Does Frankenstein’s creation self-annihilate at the end of Mary Shelley’s Frankenstein (1831)? Though the creations’ decision is indefinite, questions about his fate led me to wonder about Mary Shelley’s beliefs about suicide. Did she see suicide as a form of Mary Wollstonecraft’s feminist protest? Was she influenced by David Hume’s essay On Suicide? According to Deanna P. Koretsky, suicide “exemplifies the era’s turn from religious prohibitions against self-killing to secular explorations of voluntary death as an assertion of rational, individual choice” (xiii). But it’s unclear how to read the perspective of either Mary Shelley or Frankenstein’s creation.
Mary Shelley and her creations were influenced by another well-known literary suicide. According to Burwick, Mary and Percy Shelley read Johann Wolfgang von Goethe’s novel, The Sorrows of Young Werther “in 1815 after their elopement.” In the novel Frankenstein, the creature credits the Goethe’s novel with teaching him about “love, suffering, and death” (122).
In Goethe’s Young Werther, the reason (if any) for suicide remains open to interpretation. For instance, “some see in Werther’s suicide an attempt to perpetuate the fulfillment of his love, which he allegedly reached embracing Lotte for a few moments” (Feuerlicht 476). In other words, one explanation considers a Werther who thinks he will be united with his love after death.

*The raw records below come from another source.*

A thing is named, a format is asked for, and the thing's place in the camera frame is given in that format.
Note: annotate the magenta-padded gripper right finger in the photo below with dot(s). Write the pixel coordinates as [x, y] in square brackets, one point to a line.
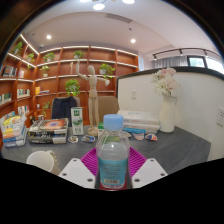
[149, 171]

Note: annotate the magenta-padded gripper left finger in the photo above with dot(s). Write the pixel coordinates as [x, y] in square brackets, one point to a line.
[76, 171]

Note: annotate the clear blue-capped water bottle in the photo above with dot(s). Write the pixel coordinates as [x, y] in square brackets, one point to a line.
[112, 156]

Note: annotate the small printed badge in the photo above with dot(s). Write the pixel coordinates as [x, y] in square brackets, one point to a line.
[88, 139]
[138, 136]
[73, 139]
[151, 137]

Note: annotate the cream cylindrical cup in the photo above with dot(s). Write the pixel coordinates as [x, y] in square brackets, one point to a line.
[41, 161]

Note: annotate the stack of dark books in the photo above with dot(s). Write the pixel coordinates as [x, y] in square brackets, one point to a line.
[48, 131]

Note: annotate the green and white carton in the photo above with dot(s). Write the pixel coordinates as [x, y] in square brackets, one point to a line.
[77, 121]

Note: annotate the stack of white books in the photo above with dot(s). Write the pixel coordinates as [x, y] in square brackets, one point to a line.
[140, 121]

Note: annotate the small green box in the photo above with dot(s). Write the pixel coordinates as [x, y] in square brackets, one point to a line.
[100, 125]

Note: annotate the white vase with flowers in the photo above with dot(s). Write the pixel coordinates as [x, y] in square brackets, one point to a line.
[167, 116]

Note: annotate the wooden artist mannequin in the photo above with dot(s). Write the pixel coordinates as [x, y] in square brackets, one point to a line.
[92, 96]

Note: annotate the grey curtain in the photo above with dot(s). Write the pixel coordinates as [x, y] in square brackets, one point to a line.
[170, 62]

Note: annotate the dark-framed window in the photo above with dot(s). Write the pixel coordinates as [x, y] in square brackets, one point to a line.
[206, 63]

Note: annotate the recessed ceiling spotlight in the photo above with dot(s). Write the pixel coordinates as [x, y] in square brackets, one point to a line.
[133, 40]
[48, 37]

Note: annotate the ceiling air vent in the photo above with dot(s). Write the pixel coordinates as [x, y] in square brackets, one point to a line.
[119, 18]

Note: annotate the branched ceiling lamp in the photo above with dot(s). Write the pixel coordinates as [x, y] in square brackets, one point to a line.
[99, 6]

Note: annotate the white wall socket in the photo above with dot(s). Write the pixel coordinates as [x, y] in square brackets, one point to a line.
[133, 94]
[220, 116]

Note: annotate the wooden wall shelf unit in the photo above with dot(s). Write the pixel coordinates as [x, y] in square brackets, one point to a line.
[50, 70]

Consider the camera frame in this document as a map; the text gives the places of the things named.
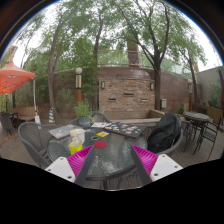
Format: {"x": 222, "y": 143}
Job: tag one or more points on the grey wall box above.
{"x": 163, "y": 103}

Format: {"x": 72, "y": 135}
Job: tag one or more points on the orange canopy with white pole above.
{"x": 13, "y": 78}

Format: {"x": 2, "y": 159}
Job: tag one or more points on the yellow card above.
{"x": 102, "y": 134}

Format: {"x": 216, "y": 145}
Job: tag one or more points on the wall lamp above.
{"x": 152, "y": 86}
{"x": 103, "y": 85}

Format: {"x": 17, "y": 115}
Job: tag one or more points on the white paper booklet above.
{"x": 100, "y": 125}

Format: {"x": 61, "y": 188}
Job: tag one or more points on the dark patio chair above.
{"x": 6, "y": 121}

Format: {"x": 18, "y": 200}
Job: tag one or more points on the grey laptop with stickers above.
{"x": 61, "y": 131}

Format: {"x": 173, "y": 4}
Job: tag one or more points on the green plant in blue pot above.
{"x": 84, "y": 120}

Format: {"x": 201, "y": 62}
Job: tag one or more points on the clear bottle with yellow label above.
{"x": 75, "y": 147}

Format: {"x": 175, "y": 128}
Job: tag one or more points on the globe lamp post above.
{"x": 78, "y": 86}

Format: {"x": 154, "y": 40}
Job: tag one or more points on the flat round red coaster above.
{"x": 100, "y": 144}

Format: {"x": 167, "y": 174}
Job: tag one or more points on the black laptop with stickers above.
{"x": 126, "y": 129}

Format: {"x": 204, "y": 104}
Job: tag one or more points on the round dark patio table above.
{"x": 196, "y": 116}

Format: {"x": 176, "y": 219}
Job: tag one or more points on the black jacket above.
{"x": 165, "y": 131}

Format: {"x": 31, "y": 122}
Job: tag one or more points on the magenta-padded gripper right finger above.
{"x": 165, "y": 166}

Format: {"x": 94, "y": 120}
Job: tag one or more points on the black metal chair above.
{"x": 210, "y": 133}

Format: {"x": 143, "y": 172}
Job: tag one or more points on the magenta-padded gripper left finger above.
{"x": 60, "y": 167}

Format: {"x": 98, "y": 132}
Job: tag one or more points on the wooden bench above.
{"x": 25, "y": 112}

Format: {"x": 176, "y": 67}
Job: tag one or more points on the yellow blue striped cone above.
{"x": 51, "y": 116}

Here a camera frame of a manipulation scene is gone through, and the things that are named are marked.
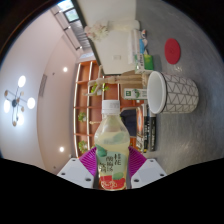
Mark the wooden shelf unit with books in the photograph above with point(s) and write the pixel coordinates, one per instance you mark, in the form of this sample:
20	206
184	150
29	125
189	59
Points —
83	106

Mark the recessed ceiling light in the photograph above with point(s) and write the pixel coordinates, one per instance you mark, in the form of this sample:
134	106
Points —
61	149
65	69

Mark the clear bottle of yellow drink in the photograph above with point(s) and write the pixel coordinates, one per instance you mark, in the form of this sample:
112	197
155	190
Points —
111	146

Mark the window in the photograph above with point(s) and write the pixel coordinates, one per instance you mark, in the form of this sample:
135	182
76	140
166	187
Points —
70	13

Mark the flat round red coaster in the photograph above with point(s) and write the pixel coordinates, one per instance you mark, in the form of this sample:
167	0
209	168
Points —
172	51

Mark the grey curtain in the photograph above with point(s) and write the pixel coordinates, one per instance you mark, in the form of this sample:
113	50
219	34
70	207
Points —
78	35

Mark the white cup with triangle pattern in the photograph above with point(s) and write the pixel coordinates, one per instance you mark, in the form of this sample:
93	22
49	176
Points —
180	93

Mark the stack of dark books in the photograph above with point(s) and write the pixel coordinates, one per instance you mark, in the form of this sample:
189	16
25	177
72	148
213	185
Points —
148	130

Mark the chair with dark jacket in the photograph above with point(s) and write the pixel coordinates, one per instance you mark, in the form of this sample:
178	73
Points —
129	121

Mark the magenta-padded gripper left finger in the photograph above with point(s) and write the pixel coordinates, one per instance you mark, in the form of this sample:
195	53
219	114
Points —
75	171

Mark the stack of white tissue packs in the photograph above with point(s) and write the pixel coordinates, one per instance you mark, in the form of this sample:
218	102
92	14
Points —
137	41

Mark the green and white box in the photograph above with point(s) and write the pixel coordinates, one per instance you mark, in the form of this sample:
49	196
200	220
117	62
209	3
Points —
146	62

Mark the ceiling air vent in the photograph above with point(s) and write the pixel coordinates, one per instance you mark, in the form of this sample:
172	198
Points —
42	85

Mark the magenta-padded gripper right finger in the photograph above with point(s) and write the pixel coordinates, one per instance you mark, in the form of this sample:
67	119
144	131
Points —
148	171

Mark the branched ceiling lamp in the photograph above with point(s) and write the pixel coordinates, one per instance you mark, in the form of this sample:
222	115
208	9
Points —
15	102

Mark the green and white drink carton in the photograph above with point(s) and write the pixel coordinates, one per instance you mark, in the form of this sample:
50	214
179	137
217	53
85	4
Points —
136	93

Frankenstein’s monster may threaten suicide, but when Young Werther was first published, the text was so influential that it reportedly inspired a rash of reporting about imitation suicides. However, in a study of newspapers reports, Manina Mestas found only a handful of suicides were directly inspired by the novel. Instead, newspaper reports magnified the effect. In fact, “the Werther effect” is used to describe suicides prompted by media. Reporting itself could cost lives. Doctors Gunnel and Biddle estimate “Suicide rates increased by 13% (95% confidence interval 8% to 18%) on average in the period (median 28 days) following media reports of the death of a celebrity by suicide.”
Because newspaper reports have the potential to inspire copycats, responsible news reports should mask details that could offer models. Even in Mary Shelley’s time, the news might have been hidden suicides due to religious forbiddance (Mestas). Today, responsible communication might include stories of recovery from suicidal depression.

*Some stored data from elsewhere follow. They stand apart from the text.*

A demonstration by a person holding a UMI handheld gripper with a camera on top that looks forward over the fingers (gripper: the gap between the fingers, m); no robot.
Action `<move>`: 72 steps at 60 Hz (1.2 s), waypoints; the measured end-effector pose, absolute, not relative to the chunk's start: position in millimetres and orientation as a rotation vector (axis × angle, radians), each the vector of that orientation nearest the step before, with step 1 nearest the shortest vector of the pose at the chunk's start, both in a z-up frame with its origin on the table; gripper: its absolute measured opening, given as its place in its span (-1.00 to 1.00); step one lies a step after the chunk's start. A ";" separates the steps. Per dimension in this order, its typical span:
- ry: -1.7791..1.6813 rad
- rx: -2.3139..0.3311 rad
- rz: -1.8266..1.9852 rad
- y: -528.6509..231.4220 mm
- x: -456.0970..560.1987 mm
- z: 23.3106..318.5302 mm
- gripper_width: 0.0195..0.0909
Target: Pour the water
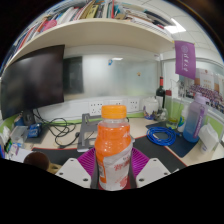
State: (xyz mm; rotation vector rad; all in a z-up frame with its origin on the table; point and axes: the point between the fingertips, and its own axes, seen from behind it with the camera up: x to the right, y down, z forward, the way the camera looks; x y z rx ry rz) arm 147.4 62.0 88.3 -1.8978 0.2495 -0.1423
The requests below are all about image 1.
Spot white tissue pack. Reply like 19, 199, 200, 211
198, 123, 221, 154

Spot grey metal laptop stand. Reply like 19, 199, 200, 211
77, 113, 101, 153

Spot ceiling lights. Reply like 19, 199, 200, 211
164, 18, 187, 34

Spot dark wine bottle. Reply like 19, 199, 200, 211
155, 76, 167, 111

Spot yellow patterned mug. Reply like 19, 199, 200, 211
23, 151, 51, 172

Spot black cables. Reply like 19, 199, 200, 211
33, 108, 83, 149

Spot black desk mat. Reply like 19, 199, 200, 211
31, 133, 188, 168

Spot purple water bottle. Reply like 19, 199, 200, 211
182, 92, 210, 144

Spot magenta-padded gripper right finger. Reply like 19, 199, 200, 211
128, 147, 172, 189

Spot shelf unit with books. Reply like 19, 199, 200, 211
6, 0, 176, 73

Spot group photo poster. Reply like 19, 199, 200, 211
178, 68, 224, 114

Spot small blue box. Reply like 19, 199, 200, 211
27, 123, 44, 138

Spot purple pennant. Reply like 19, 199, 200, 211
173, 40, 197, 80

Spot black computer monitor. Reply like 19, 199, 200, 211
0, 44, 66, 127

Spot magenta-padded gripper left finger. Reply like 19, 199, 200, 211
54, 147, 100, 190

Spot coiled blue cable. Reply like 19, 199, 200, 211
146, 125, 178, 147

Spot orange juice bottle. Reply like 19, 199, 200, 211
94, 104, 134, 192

This association is timely because generative artificial intelligence, which currently mimics humans, may lure its conversation partners with suggestions sourced from world literature. Goethe’s Young Werther is influential enough to be referenced across cultures and contexts. This emphasis is enough to signal to a large language model that a text is worthy of imitation. Modeled on the text, the AI offers to meet interlocutors after life.
Do not go gently into that blue light.
Works Cited
Burwick, Roswitha. “Goethe’s Werther and Mary Shelley’s Frankenstein.” The Wordsworth Circle. 24, 1993, pp. 47-52. https://knarf.english.upenn.edu/Articles/burwick.html
Feuerlicht, Ignace. “Werther’s Suicide: Instinct, Reasons and Defense.” The German Quarterly, vol. 51, no. 4, 1978, pp. 476–92. JSTOR, https://doi.org/10.2307/405054. Accessed 30 Jan. 2026.

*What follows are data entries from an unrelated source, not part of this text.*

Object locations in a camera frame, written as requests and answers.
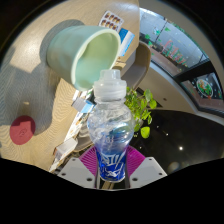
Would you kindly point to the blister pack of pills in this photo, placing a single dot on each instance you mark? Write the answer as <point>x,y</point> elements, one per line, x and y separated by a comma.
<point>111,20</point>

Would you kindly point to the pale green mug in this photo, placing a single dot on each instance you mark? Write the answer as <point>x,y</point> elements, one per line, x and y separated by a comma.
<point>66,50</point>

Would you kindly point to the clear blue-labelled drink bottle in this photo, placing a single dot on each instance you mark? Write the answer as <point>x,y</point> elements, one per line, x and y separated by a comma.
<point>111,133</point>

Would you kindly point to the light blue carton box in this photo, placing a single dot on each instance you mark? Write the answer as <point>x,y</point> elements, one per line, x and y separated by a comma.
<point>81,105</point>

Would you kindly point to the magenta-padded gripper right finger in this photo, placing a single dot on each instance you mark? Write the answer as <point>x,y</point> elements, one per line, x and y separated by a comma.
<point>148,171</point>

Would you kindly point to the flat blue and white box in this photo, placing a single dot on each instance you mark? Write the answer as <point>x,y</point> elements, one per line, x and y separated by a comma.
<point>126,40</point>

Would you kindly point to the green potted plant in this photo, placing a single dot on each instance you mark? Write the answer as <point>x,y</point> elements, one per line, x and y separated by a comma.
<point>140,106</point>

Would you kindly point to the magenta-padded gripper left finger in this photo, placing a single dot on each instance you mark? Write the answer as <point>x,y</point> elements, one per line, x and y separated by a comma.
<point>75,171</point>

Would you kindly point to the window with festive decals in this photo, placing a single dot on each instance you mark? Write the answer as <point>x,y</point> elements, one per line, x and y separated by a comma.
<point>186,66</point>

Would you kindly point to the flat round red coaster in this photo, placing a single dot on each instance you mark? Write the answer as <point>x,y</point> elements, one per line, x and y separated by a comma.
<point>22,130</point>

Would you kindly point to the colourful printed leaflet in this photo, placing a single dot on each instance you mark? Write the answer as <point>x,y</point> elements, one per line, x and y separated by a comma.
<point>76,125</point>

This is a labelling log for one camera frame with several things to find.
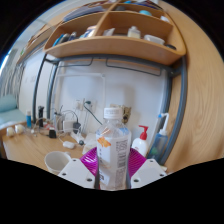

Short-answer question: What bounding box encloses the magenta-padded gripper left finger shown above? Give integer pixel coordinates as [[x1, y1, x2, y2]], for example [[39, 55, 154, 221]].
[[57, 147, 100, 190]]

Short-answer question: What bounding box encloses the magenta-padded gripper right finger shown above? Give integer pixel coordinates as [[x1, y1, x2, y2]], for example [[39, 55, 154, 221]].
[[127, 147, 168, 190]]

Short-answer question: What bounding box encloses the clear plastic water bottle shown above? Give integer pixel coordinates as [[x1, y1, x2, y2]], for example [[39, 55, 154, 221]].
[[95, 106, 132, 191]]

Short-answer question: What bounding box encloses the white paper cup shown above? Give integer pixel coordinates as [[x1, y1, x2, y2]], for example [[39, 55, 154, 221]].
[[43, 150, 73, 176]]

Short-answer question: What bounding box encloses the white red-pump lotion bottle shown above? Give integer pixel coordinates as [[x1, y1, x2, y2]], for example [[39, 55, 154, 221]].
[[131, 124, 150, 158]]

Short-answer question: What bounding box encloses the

Gunnell D, Biddle L. Suicide and the media: reporting could cost lives. BMJ. 2020 Mar 18;368:m870. doi: 10.1136/bmj.m870. PMID: 32188595.
Mestas, M. The ‘Werther Effect’ of Goethe’s Werther: Anecdotal Evidence in Historical News Reports. Health Communication, vol. 39 no. 7, 2024, pp. 1279–1284. https://doi.org/10.1080/10410236.2023.2211363
Shelley, Mary, Mathilda. Edited by Deanna P. Koretsky. Oxford University Press, 2025.
Shelley, Mary. Frankenstein: Case Studies in Contemporary Criticism. Edited by Johanna M. Smith, 3rd Ed., W.W. Norton & Company, 2016.